40106 has its own 9V supply and is measuring 9.2V on Pin 14. 6V regulator branches off the 9V supply for the tube filaments, just like on the schematic. 9V goes into the 7806 and 5.8V comes out. That's why I am perplexed. Can't understand why the voltage drop on the output of the 40106 when that is added to the power supply.

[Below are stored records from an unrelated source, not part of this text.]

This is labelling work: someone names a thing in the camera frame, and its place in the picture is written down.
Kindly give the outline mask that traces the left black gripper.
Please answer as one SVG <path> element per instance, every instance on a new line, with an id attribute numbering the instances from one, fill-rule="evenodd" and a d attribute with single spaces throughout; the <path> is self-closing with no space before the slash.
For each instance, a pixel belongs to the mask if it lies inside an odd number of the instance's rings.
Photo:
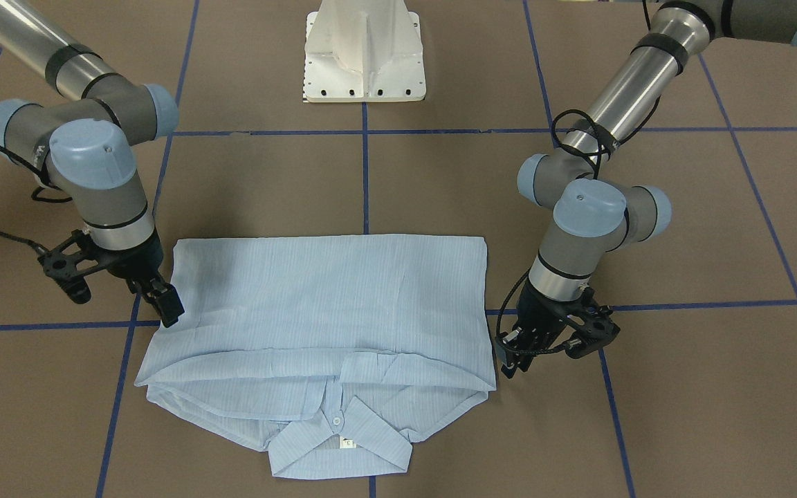
<path id="1" fill-rule="evenodd" d="M 501 319 L 518 290 L 521 293 L 516 322 L 509 331 L 502 332 Z M 569 327 L 569 312 L 575 305 L 575 300 L 562 302 L 540 294 L 527 280 L 517 281 L 497 314 L 494 344 L 501 373 L 512 378 L 518 371 L 528 371 L 536 356 L 566 352 L 576 346 L 573 336 L 556 343 L 560 334 Z"/>

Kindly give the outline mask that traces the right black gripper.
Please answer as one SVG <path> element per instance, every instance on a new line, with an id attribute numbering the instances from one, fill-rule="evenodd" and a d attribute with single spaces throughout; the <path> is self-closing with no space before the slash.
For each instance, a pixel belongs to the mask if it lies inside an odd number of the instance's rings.
<path id="1" fill-rule="evenodd" d="M 154 231 L 141 245 L 114 255 L 108 273 L 125 280 L 130 293 L 141 296 L 155 310 L 161 326 L 177 324 L 184 313 L 183 303 L 177 289 L 159 271 L 164 251 L 158 233 Z"/>

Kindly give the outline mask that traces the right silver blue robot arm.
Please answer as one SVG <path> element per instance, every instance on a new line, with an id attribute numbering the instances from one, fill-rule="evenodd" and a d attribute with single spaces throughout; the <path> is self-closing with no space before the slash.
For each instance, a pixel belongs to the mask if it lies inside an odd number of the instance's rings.
<path id="1" fill-rule="evenodd" d="M 66 103 L 0 102 L 0 154 L 28 168 L 43 190 L 60 190 L 84 227 L 47 248 L 30 239 L 45 275 L 77 304 L 91 299 L 86 277 L 107 271 L 158 314 L 184 309 L 159 267 L 163 246 L 133 146 L 174 132 L 179 111 L 157 84 L 136 85 L 25 1 L 0 1 L 0 45 L 44 77 Z"/>

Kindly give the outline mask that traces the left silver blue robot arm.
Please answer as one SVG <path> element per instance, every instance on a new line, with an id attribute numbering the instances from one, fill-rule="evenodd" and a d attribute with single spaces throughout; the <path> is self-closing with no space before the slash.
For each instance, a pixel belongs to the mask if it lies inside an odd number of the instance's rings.
<path id="1" fill-rule="evenodd" d="M 563 353 L 579 359 L 620 333 L 613 309 L 597 302 L 591 281 L 601 259 L 654 239 L 672 218 L 665 192 L 625 186 L 606 176 L 608 162 L 656 111 L 664 91 L 690 60 L 718 39 L 797 47 L 797 1 L 665 1 L 648 31 L 588 109 L 556 116 L 575 122 L 556 148 L 525 160 L 517 174 L 522 196 L 551 213 L 531 267 L 511 293 L 517 318 L 495 332 L 501 372 L 512 378 L 533 359 Z"/>

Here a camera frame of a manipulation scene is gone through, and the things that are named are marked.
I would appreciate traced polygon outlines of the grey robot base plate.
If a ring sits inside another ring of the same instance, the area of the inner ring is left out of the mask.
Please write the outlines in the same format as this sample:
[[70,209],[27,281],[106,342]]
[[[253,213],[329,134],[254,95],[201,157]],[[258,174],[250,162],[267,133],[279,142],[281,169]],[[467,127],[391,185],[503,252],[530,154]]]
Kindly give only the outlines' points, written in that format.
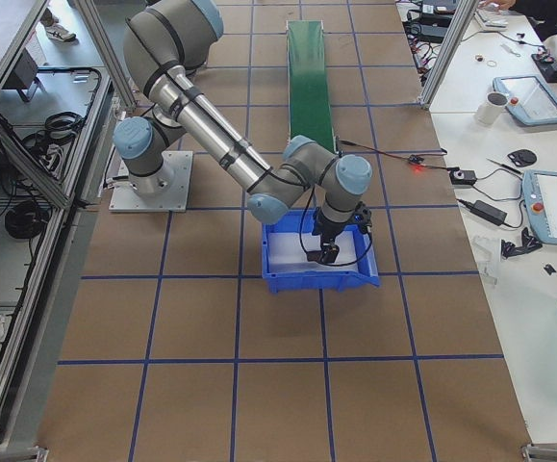
[[186,211],[193,152],[166,150],[162,155],[162,167],[147,177],[130,175],[125,162],[120,161],[118,175],[124,179],[112,182],[112,212]]

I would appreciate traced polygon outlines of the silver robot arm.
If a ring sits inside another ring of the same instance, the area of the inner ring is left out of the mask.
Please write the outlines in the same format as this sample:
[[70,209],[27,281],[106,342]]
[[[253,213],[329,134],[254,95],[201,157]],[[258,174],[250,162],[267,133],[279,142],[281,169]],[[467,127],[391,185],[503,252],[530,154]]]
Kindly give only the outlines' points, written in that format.
[[371,179],[367,160],[339,156],[297,136],[282,165],[273,168],[190,80],[223,34],[214,2],[149,2],[126,25],[126,66],[154,104],[150,116],[129,117],[114,129],[114,146],[139,193],[165,188],[163,152],[190,134],[247,192],[247,208],[263,224],[277,223],[305,191],[324,189],[324,202],[313,213],[320,248],[307,251],[308,260],[333,265],[339,254],[335,239],[348,225],[369,233],[371,212],[361,199]]

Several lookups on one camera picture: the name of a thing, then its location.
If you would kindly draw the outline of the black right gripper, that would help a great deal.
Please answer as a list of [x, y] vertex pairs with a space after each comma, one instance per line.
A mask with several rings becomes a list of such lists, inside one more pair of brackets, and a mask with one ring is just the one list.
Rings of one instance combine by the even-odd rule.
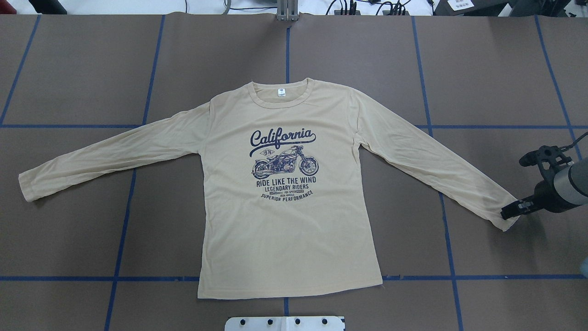
[[549, 212], [565, 212], [571, 209], [571, 204], [563, 199], [556, 189], [545, 180], [535, 186], [532, 199], [517, 200], [504, 206], [500, 215], [503, 220], [527, 215], [538, 210], [547, 210]]

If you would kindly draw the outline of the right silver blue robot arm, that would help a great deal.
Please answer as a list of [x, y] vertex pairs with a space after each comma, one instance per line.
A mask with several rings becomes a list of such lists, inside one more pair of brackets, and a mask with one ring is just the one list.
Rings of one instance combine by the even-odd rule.
[[534, 193], [501, 209], [502, 219], [531, 214], [538, 210], [565, 212], [588, 203], [587, 161], [545, 169], [539, 165], [543, 180]]

Try pulling the tubes out.

When the tube heaters are off they pull no plate current.  But now when the heaters are powered the tubes start pulling a plate current.  That plate current loads down the B+ rail and it sags down.   The output impedance of those converters is fairly high so the voltage has a tendency to sag under load.   If you can see ripple on B+ rail under load then beefing up the caps on the converter cap can prevent sag as the ripple causes the average DC voltage to drop [20V drop would need 40V ripple].   It can turn out the ripple is low and the voltage still sags in these cases the larger caps don't help much.   What's happening is the on resistance of the switches (in the 40106 gates) have unavoidable voltage drops and that "loses" voltage to the caps.    You can lower on-resistance by paralleling inverters.   Paralleling some of the inverters earlier in the converter might have more effect than paralleling later ones - I haven't analysed the details.